Many of the documents AlterEnglish receives suffer from a style inappropriate to their field. For some writers refering to a style guide could be very useful.
What Is a Style Guide?
A style guide is a manual detailing the standards to be followed for the writing, correct tone, and sometimes the design of documents. Style guides can clarify everything from preferred word choice and register (degree of formality) to overcoming common grammatical mistakes or the “gray areas” of language.
Why Do I Need to Refer to a Style Guide?
Often the documents we are asked to edit lack both clarity and credibility. Refering to the guidelines found in a style guide that sets standards for tone and style preferences will allow you to write with more confidence, authority and authenticity. Guides cover:
spelling of brand or industry terms.
tone for various publications/communications.
word choice to avoid bias or objectionable content.
font style and formatting.
methods to avoid ambiguity (especially useful for documents that may have scientific or legal information). If you need to create content that could have legal ramifications or reach a highly-scientific community, clarity and formality are very important. You don’t want to patronize your audience, but you also want to protect yourself from doubt or legal trouble.
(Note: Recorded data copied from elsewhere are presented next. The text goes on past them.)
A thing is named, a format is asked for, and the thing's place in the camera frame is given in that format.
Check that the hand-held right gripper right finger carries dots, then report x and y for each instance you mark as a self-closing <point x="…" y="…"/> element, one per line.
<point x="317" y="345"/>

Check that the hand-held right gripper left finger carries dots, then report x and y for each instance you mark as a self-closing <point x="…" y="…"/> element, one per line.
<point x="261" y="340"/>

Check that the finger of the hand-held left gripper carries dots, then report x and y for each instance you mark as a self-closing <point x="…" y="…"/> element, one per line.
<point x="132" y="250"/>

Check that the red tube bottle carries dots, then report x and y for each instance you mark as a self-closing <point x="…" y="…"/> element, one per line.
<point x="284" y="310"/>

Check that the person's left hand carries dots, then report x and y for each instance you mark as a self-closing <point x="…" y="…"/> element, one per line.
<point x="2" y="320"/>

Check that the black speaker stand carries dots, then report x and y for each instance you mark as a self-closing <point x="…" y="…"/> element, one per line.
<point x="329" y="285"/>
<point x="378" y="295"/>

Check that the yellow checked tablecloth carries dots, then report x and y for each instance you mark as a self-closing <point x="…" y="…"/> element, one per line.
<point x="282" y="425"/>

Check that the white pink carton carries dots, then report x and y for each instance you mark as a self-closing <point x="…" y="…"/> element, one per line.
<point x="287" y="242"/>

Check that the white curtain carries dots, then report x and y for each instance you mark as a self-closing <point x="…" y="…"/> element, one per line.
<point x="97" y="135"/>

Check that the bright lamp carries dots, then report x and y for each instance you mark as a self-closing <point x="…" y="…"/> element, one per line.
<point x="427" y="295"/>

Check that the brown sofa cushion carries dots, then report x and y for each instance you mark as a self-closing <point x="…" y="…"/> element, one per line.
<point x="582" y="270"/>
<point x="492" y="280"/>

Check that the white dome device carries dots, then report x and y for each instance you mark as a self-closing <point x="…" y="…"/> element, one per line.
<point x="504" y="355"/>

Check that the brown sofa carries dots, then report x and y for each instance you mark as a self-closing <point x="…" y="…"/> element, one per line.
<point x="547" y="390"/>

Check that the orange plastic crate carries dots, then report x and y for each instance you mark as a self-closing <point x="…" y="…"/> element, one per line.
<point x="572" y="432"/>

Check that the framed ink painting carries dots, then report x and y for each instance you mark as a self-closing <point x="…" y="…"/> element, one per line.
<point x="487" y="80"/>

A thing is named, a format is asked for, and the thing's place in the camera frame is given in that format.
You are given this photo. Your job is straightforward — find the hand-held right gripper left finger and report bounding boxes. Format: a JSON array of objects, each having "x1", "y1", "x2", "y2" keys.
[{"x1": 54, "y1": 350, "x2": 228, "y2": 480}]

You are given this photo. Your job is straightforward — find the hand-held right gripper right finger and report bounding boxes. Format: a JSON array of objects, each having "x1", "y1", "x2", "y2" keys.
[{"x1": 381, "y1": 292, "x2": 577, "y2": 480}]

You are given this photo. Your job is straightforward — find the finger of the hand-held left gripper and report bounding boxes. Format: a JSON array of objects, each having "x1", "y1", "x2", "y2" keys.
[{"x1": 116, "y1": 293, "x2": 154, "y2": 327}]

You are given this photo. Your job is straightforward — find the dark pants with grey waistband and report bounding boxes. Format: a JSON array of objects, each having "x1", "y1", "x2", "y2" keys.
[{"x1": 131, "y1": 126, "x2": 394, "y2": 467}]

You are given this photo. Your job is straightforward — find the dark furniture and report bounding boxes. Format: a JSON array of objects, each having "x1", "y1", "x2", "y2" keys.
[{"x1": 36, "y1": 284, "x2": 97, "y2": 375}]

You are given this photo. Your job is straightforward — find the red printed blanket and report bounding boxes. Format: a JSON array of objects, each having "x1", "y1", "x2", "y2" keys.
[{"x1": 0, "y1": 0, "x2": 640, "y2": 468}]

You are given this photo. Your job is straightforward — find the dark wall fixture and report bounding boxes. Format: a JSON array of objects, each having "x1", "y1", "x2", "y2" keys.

What Style Guide Should I Use?
There are several very detailed style guides commonly accepted by different industries. The following is a list of a few of the major style guides used in the U.S.:
The Associated Press (AP) Stylebook: Used for journalism and news writing
American Psychological Association (APA) Style: Used for academic writing in the social and behavioral sciences
Chicago Manual of Style (CMS): Used by several industries including book publishing as it covers style preferences for multiple subject areas
Modern Language Association (MLA) Style: Mostly used in academic settings, especially for literature and the humanities
W3 Style Sheets and Web Style Guide: Used for web design/creation
Depending on your industry and location, there might already be a preferred style guide. Also, if you write academic papers, your professor or the publication in which you want to be published will likely have a preferred style.spelling of brand or industry terms. Here are some academic guides courtesy Wikipedia:
A Manual for Writers of Research Papers, Theses, and Dissertations, Seventh Edition: Chicago Style for Students and Researchers, by Kate L. Turabian. (Commonly called "Turabian style".)
MLA Handbook for Writers of Research Papers by Joseph Gibaldi. (Commonly called "MLA style".)
Publication Manual of the American Psychological Association by the American Psychological Association. Primarily used in social sciences. (Commonly called "APA style".)
AMA Manual of Style: A Guide for Authors and Editors by the American Medical Association. Primarily used in medicine. (Commonly called "AMA style".)
Scientific Style and Format: The CSE Manual for Authors, Editors, and Publishers by the Council of Science Editors. Used widely in the natural sciences, especially the life sciences. (Commonly called "CSE style".)
The printed versions of the manual produced by the American Chemical Society (ACS) are entitled ACS Style Guide: Effective Communication of Scientific Information, 3rd ed. (2006), edited by Anne M. Coghill and Lorrin R. Garson, and ACS Style Guide: A Manual for Authors and Editors (1997). Primarily used for the physical sciences, such as physical chemistry, physics, and related disciplines. (Commonly called "ACS style".)